Science & Environment

X-ray lasers from tabletop device

X-ray beam
Image caption The development could pave the way for super high-resolution imaging

An international team of scientists has generated the first laser-like beams of X-rays from a tabletop device.

Most of today's X-ray lasers require so much power they rely on facilities the size of sports stadiums.

This has prompted efforts to build a cost-effective and reasonably sized X-ray laser.

The development, reported in Science journal, could pave the way for super high-resolution imaging that could peer into a cell or a chemical reaction.

"Because X-ray wavelengths are 1,000 times shorter than visible light and they penetrate materials, these coherent X-ray beams promise revolutionary new capabilities," said co-author Margaret Murnane, professor of physics at the University of Colorado in Boulder, US.

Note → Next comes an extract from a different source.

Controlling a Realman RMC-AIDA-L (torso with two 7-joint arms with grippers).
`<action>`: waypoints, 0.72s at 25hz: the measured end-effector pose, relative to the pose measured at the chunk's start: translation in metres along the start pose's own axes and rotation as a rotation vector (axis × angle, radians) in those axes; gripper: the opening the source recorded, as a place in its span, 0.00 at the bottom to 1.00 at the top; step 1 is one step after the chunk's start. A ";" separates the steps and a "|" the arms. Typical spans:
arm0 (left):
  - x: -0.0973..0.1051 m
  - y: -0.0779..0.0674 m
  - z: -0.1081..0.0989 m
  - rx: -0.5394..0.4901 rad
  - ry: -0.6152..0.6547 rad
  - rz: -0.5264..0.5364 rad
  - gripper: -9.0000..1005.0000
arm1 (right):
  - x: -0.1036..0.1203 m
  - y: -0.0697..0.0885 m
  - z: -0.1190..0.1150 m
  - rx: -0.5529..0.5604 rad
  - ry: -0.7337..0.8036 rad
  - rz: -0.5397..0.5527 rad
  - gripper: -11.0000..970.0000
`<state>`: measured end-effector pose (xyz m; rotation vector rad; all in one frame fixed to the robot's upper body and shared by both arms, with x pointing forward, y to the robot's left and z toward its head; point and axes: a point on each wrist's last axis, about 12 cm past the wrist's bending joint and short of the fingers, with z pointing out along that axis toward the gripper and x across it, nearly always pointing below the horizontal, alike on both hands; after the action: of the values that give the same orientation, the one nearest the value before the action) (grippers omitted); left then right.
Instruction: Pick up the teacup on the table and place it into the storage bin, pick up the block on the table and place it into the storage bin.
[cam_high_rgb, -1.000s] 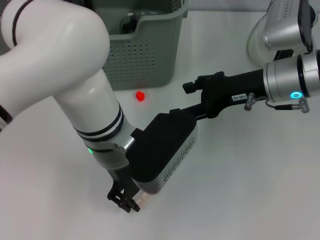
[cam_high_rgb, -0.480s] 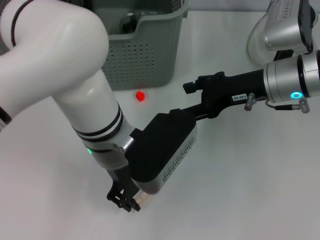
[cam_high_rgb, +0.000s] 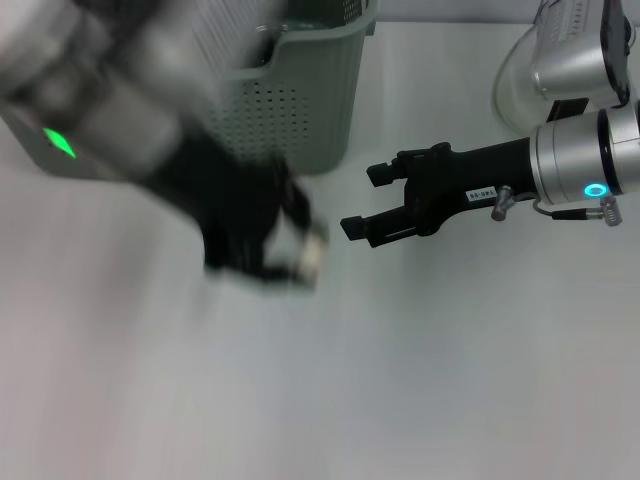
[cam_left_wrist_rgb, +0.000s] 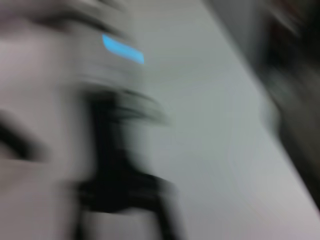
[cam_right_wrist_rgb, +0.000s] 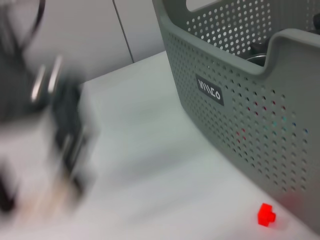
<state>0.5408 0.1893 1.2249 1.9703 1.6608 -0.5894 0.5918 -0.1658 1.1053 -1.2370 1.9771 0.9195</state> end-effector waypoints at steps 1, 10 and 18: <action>0.003 0.004 -0.012 -0.044 -0.048 -0.048 0.42 | 0.001 0.000 0.000 -0.002 0.001 0.001 0.97; 0.057 0.069 -0.089 -0.557 -0.246 -0.611 0.42 | 0.004 0.003 -0.001 -0.022 0.010 -0.022 0.97; 0.115 0.105 -0.086 -0.735 -0.204 -0.935 0.45 | 0.007 0.005 0.000 -0.040 0.020 -0.028 0.97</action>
<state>0.6649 0.3177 1.2319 0.5553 2.1842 -0.3647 0.5847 -0.1679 1.1012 -1.2976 1.9610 0.9400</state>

In a laser beam, all the photons (light particles) oscillate in perfect unison. The wave crests are aligned - this kind of radiation is called "coherent".

The energy for the X-ray beam was supplied by short infrared laser pulses. They are fired at noble gases, where they rip electrons out of the atoms.

These electrons are then accelerated by the infrared light and return to their atoms, where they convert their kinetic energy into X-ray radiation.

The coherent beam generated in the latest study covers a broad energy spectrum - simultaneously streaming ultraviolet light, X-rays, and all wavelengths in between.

Image caption When a laser is focused into high pressure gas, part of the laser is converted into an X-ray beam

"This is the broadest spectral bandwidth, coherent light source ever generated," said Prod Henry Kapteyn, from the University of Colorado at Boulder.

The kind of radiation produced used to be available only in expensive particle accelerators called synchrotrons.

"Synchrotrons still deliver more photons per second than our beam does, but for many applications, our light source will be very useful," said co-author Audrius Pugzlys of the Technical University, Vienna in Austria.